*** Block opens ***

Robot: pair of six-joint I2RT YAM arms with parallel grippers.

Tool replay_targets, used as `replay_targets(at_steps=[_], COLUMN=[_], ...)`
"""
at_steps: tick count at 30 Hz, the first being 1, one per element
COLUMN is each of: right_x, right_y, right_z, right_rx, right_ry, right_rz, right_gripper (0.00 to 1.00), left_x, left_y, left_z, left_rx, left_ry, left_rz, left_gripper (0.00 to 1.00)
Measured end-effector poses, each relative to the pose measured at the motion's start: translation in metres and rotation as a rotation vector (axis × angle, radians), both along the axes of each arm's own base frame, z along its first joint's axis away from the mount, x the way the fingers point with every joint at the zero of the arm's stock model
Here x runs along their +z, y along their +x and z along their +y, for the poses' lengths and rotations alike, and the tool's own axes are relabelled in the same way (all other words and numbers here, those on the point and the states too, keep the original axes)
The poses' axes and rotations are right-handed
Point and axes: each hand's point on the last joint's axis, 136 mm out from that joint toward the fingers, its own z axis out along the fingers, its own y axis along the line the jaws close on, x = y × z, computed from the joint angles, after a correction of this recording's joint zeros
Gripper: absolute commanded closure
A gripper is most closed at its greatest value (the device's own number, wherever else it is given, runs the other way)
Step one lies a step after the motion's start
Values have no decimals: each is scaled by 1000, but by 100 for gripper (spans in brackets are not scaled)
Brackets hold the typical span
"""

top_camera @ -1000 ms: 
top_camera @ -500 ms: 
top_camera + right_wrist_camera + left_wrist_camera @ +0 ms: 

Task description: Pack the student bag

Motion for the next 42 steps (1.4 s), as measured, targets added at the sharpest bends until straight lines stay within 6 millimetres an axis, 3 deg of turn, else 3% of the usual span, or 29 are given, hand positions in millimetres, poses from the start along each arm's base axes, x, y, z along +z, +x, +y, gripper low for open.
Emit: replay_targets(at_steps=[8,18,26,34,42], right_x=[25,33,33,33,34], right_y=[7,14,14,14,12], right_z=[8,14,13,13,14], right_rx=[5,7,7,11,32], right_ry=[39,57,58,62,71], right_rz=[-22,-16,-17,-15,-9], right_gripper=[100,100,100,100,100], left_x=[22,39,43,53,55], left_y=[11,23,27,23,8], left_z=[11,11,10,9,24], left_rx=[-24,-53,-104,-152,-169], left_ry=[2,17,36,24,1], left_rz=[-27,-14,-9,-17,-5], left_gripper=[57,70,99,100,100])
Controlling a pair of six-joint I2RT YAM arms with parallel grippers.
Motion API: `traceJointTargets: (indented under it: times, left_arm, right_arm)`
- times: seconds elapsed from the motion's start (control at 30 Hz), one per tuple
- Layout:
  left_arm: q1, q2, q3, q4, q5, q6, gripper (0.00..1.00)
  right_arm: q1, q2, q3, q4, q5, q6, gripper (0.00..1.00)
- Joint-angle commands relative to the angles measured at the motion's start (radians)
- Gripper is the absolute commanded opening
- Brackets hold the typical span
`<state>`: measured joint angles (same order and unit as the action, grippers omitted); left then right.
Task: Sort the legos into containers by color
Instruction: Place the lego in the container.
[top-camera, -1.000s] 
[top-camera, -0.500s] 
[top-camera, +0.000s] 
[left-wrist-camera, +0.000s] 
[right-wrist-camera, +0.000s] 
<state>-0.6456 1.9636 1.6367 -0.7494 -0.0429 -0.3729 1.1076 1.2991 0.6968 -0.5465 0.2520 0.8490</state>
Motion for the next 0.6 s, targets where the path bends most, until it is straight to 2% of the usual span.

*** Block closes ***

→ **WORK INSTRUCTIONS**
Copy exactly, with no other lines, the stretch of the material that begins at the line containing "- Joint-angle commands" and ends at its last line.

→ **RESPONSE**
- Joint-angle commands relative to the angles measured at the motion's start (radians)
- Gripper is the absolute commanded opening
- Brackets hold the typical span
`<state>`: measured joint angles (same order and unit as the action, grippers omitted); left then right.
Task: Sort the legos into containers by color
Instruction: Place the lego in the container.
[top-camera, -1.000s] 
[top-camera, -0.500s] 
[top-camera, +0.000s] 
[left-wrist-camera, +0.000s] 
[right-wrist-camera, +0.000s] 
<state>-0.6456 1.9636 1.6367 -0.7494 -0.0429 -0.3729 1.1076 1.2991 0.6968 -0.5465 0.2520 0.8490</state>
Motion for the next 0.6 s, targets where the path bends most, until it is straight to 2% of the usual span.

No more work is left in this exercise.